L’ombilic de la photographie

(publié in Alain Fleischer, L’Aventure générale, Cent Quatre Paris 2020)

On imagine un enfant, un petit enfant, qui s’ennuie. La scène se passe à Budapest ou à Barcelone, peut-être à Paris. Un soir, assis à la table familiale où se tient un repas de fête qui s’éternise, l’enfant baille aux corneilles, ou aux tigres. Il dessine des chemins de miettes sur la nappe, puis, ivre de fatigue, se met à jouer avec ses couverts. La magie mystérieuse des reflets, le pouvoir de saisir des fragments de ce qui l’entoure le surprend, le fascine. Le décor, les personnes, les objets, les gestes des convives, tout se met à tourner, à sa guise, autour de lui, comme une lanterne magique.
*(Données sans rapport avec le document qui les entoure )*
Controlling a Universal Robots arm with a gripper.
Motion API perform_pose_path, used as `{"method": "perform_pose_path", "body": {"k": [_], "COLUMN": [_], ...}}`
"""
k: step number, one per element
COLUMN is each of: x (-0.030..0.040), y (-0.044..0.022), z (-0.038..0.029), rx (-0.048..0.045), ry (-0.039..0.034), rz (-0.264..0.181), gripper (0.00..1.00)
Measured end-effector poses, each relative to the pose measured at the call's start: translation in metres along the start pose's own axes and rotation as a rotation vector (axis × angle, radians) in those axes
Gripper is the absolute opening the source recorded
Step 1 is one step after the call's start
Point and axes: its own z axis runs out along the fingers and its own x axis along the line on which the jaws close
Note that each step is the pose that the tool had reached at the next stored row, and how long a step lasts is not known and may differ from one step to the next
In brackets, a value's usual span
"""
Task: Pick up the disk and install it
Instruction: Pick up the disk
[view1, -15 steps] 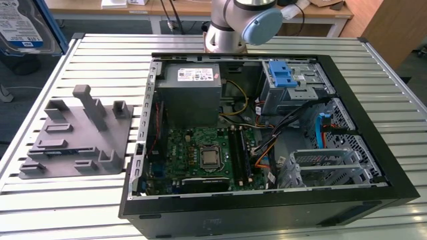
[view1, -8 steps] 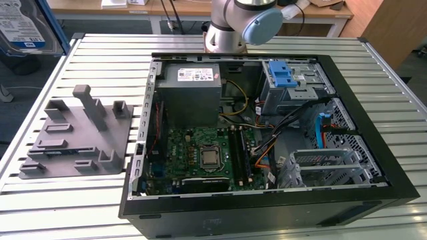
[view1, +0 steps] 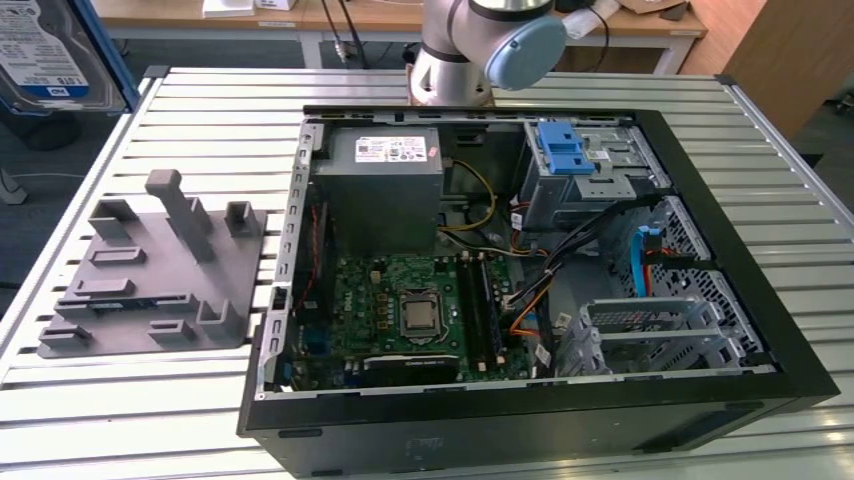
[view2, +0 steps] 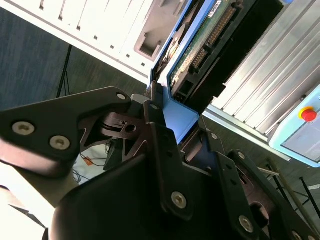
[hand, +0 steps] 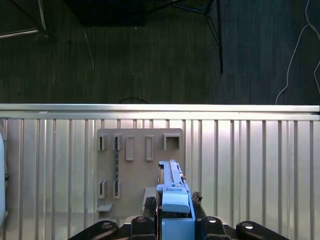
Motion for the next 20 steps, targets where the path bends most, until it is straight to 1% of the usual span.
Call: {"method": "perform_pose_path", "body": {"k": [20], "x": [-0.0002], "y": [-0.0132], "z": [-0.0001], "rx": [0.0000], "ry": [0.0000], "rz": [0.000], "gripper": [0.36]}}
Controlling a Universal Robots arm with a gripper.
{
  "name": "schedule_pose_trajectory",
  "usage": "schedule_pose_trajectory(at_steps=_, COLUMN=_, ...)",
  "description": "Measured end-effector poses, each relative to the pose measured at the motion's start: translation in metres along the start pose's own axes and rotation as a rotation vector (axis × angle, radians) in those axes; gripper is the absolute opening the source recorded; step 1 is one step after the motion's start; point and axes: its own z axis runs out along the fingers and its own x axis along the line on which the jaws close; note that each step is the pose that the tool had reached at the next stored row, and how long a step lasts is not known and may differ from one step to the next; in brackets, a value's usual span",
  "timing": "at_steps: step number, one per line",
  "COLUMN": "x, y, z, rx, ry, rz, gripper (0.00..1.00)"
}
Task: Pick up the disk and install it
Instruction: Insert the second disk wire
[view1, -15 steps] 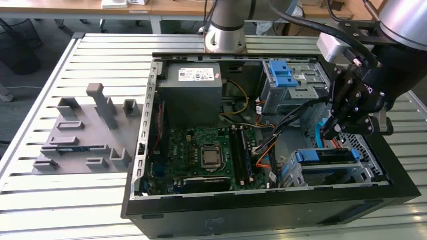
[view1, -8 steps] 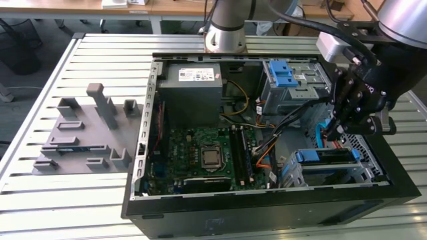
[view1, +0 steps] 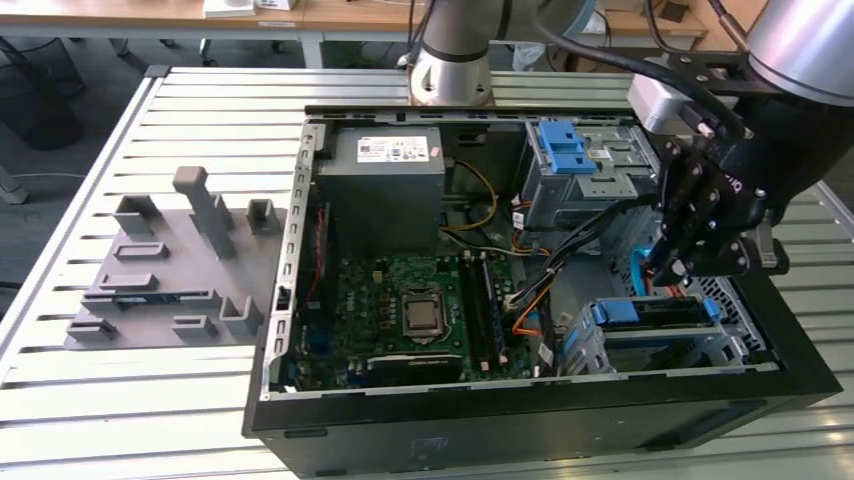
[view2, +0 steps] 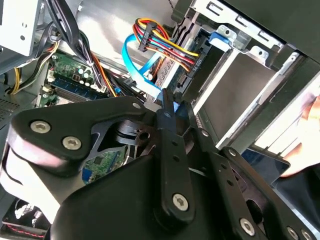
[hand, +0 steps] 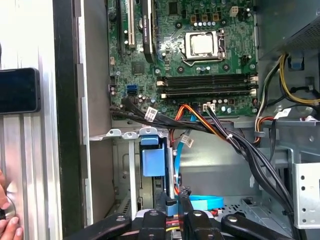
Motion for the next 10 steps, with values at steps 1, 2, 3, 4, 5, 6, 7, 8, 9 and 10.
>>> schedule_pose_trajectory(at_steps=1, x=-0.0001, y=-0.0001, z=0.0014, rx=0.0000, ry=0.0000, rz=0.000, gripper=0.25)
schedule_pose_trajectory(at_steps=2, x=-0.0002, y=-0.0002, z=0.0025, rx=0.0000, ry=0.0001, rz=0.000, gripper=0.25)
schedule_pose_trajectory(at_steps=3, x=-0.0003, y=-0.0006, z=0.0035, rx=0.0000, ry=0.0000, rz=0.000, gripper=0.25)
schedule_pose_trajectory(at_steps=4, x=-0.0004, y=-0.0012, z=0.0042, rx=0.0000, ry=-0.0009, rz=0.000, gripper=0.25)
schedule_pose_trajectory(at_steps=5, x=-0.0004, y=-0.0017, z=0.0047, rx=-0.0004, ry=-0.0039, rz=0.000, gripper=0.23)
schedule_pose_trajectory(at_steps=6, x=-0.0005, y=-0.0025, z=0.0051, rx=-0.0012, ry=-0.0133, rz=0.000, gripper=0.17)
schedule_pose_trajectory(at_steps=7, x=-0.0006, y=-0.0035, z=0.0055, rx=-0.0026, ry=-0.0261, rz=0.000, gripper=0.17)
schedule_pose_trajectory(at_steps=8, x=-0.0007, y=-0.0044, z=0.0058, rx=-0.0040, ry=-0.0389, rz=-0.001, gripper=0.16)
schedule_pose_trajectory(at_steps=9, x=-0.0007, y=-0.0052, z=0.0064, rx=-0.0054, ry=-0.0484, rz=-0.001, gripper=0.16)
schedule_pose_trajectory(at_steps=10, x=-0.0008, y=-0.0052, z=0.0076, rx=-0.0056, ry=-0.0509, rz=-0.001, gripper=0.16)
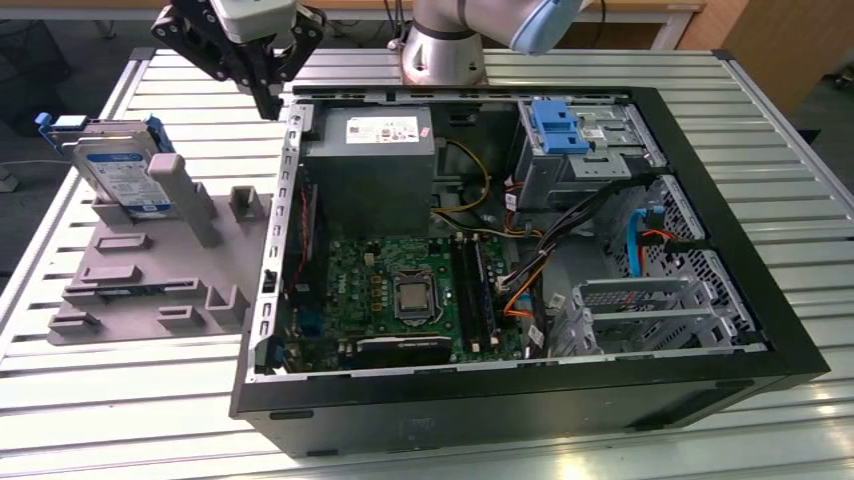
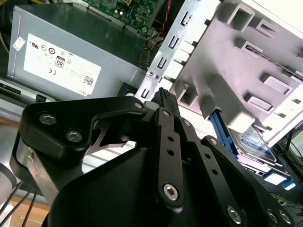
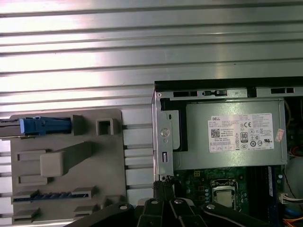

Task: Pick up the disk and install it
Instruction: 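Reach for the disk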

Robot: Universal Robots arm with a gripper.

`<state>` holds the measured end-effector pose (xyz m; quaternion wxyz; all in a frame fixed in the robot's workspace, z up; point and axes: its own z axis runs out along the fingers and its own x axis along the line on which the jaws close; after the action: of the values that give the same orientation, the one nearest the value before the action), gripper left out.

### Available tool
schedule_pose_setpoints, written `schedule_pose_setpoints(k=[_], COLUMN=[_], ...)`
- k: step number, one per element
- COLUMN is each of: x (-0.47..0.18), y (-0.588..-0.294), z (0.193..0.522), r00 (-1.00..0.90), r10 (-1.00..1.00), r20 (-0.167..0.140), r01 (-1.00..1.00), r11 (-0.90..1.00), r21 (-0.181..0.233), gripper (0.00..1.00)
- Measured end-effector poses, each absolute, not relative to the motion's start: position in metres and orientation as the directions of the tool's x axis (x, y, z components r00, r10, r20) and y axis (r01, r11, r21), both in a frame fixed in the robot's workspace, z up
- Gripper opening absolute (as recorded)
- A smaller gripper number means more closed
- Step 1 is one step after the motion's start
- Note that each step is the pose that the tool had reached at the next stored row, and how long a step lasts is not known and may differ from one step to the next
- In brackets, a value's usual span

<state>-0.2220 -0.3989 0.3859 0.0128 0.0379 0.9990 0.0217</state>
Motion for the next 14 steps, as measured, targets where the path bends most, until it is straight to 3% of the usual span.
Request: schedule_pose_setpoints(k=[14], x=[-0.2246], y=[-0.3989], z=[0.3858], r00=[-0.997], r10=[0.076], r20=[-0.024], r01=[0.075], r11=[0.996], r21=[0.044], gripper=[0.11])
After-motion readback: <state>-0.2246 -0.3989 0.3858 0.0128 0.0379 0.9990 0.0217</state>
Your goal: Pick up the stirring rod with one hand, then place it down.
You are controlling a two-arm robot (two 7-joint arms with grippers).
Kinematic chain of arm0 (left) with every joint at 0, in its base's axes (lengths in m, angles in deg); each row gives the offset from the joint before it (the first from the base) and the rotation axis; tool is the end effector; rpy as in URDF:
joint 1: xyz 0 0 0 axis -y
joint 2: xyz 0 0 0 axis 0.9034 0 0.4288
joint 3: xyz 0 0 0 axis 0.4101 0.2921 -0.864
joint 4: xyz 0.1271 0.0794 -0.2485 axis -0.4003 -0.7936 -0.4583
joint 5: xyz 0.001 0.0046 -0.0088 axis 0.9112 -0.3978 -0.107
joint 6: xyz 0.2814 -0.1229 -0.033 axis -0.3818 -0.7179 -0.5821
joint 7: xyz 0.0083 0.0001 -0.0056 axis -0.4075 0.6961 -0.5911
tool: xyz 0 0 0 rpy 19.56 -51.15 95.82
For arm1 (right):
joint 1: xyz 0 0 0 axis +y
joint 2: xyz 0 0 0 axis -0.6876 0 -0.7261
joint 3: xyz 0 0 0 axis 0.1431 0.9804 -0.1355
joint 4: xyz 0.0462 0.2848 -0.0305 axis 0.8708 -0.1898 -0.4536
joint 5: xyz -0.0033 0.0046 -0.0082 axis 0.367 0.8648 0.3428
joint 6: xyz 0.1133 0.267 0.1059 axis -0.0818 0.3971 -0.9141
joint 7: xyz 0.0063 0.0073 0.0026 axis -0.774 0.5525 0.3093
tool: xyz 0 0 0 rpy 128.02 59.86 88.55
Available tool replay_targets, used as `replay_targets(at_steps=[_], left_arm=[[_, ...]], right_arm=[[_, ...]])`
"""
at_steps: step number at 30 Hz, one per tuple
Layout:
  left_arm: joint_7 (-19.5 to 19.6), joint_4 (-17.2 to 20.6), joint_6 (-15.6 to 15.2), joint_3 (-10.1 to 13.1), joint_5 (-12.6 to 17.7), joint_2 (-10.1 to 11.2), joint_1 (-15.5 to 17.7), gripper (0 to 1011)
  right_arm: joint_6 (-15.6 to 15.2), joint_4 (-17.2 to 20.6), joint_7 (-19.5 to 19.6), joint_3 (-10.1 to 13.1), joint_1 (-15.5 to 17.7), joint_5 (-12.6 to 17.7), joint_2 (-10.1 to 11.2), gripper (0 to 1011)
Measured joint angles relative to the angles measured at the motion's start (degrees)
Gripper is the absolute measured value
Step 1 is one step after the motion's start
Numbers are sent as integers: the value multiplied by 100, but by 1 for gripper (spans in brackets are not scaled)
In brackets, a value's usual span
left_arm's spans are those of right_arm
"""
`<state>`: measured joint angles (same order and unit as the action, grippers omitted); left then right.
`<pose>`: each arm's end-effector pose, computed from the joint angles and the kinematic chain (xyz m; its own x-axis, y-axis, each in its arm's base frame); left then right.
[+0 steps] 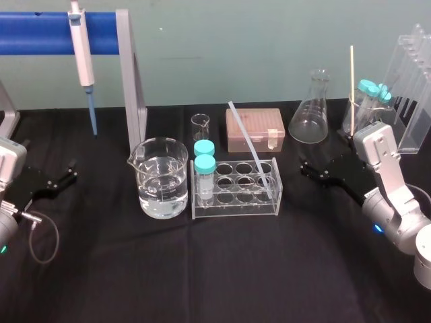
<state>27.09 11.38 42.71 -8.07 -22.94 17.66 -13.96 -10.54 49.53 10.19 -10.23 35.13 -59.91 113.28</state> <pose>0.3581 0.0827 -0.3022 0.2922 0.8803 0.3737 -0.9553 0.2872 0.0702 0.3580 -0.0826 -0.3022 0.2924 -0.8802 0.3738 0.9552 0.2873 -0.0706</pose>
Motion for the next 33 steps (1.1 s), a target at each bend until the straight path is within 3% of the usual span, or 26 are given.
replay_targets(at_steps=[33], left_arm=[[0,0,0,0,0,0,0,1000]], right_arm=[[0,0,0,0,0,0,0,1000]])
Son couteau devient miroir, sa cuillère se fait caméra, sa fourchette, appareil photographique. L’argenterie entre les doigts de l’enfant capte et révèle les échancrures d’un visage, la lumière des bougies qui scintille en cascade par le seul mouvement de son poignet. L’enfant comprend avec jubilation qu’il a le pouvoir de choisir, dans le miroir tout en longueur de la lame du couteau, une manière de découper le monde, de se l’approprier. L’enfant joue avec le monde, il joue avec le monde des images. Pour déjouer son ennui, il s’est inventé un jeu infini. Plus tard il sera photographe.

Les images, il les imaginera comme une mosaïque des possibles, un immense ruban de Moebius qui, entre hasard et maîtrise, mêlera parcours onirique et fictions de réalité. Vivre sa vie comme un rêve éveillé, pour échapper aux fantômes qui entourent la famille rassemblée autour de la table. L’amant en culottes courtes ira à la chasse aux reflets sensibles, aux doubles féminins. Sur l’argenterie et autres objets de son affection, se dévoilera l’image interdite, la vision du corps nu de la mère (matrem nudam), le lieu d’où l’on vient et où l’on ne peut faire retour. L’image des images, l’ombilic de toute photographie.